• **PROBLEM TO WORK ON**: Take the data below and copy exactly the lines starting at the one with "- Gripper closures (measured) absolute" and finishing at the one with "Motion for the", both included.

• **COLLECTED DATA**:
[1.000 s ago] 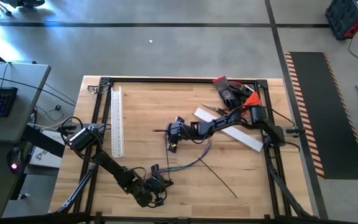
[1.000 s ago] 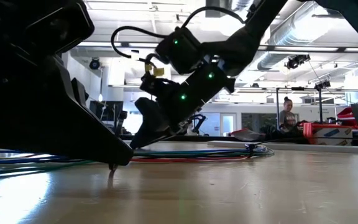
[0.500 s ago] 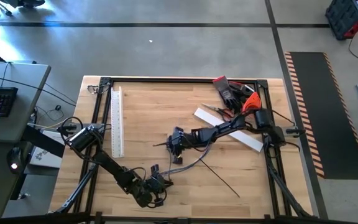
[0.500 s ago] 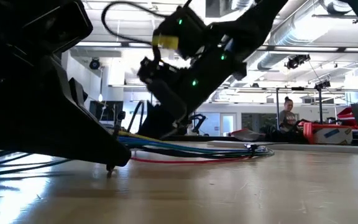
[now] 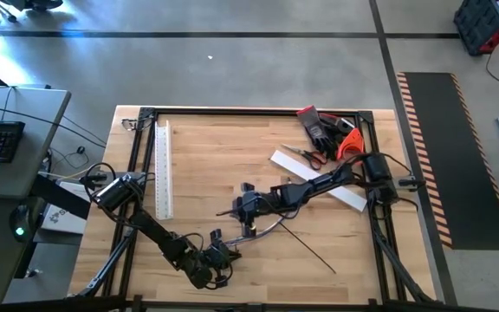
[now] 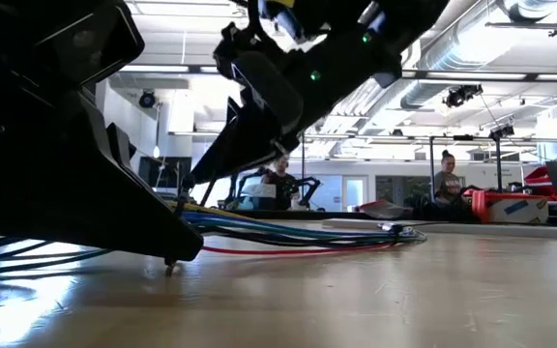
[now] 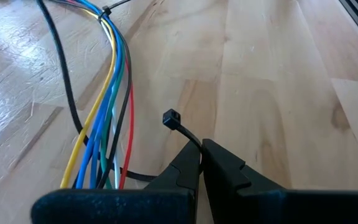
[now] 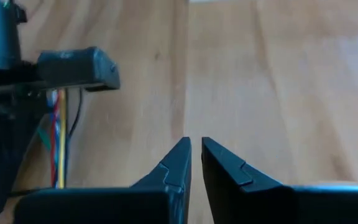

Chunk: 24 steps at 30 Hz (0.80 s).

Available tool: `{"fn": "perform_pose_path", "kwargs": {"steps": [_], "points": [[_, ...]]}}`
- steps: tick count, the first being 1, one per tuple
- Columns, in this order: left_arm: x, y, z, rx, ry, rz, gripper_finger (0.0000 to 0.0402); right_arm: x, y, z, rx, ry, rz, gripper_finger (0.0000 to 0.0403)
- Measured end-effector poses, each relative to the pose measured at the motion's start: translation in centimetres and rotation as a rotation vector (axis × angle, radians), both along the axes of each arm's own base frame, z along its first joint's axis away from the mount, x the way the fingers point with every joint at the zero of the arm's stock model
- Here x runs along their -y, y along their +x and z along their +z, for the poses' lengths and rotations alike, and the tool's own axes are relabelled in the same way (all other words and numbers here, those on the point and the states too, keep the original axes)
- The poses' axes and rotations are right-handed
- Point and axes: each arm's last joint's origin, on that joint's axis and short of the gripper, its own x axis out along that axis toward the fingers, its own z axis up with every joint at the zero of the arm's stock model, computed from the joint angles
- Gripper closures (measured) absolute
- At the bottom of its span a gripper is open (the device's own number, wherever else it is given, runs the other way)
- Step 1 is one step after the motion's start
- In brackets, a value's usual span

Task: Ziptie cables
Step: Wrap the zip tie on the cable

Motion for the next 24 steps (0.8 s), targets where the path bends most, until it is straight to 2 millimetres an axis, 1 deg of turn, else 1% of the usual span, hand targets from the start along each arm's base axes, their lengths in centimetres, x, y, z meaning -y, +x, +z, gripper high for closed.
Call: {"fn": "perform_pose_path", "kwargs": {"steps": [4, 8, 12, 16, 20, 24], "points": [[0.0, 0.0, 0.0, -0.001, 0.001, 0.000, 0.0402, -0.1, -0.1, 1.3, 0.040, -0.017, -0.030, 0.0379], [0.0, 0.0, 0.0, -0.001, 0.002, 0.000, 0.0402, -0.1, -0.3, 1.9, 0.042, 0.022, -0.048, 0.0379], [0.0, 0.0, 0.0, -0.001, 0.002, 0.001, 0.0402, 0.0, -0.6, 1.7, -0.009, 0.079, -0.070, 0.0379], [0.0, 0.0, 0.0, -0.001, 0.003, 0.001, 0.0402, 0.2, -0.8, 1.3, -0.069, 0.144, -0.044, 0.0379], [0.0, 0.0, 0.0, -0.001, 0.004, 0.001, 0.0402, 0.5, -0.8, 1.3, -0.082, 0.191, -0.012, 0.0379], [0.0, 0.0, 0.0, -0.001, 0.004, 0.001, 0.0402, 1.2, -0.7, 1.2, -0.097, 0.233, -0.045, 0.0374]]}}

• **ANSWER SECTION**:
- Gripper closures (measured) absolute
- At the bottom of its span a gripper is open (the device's own number, wherever else it is given, runs the other way)
- Step 1 is one step after the motion's start
- In brackets, a value's usual span

Task: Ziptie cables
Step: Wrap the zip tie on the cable

Motion for the next 24 steps (0.8 s), targets where the path bends most, until it is straight to 2 millimetres an axis, 1 deg of turn, else 1% of the usual span, hand targets from the start along each arm's base axes, their lengths in centimetres, x, y, z meaning -y, +x, +z, gripper high for closed.

Now the answer is complete.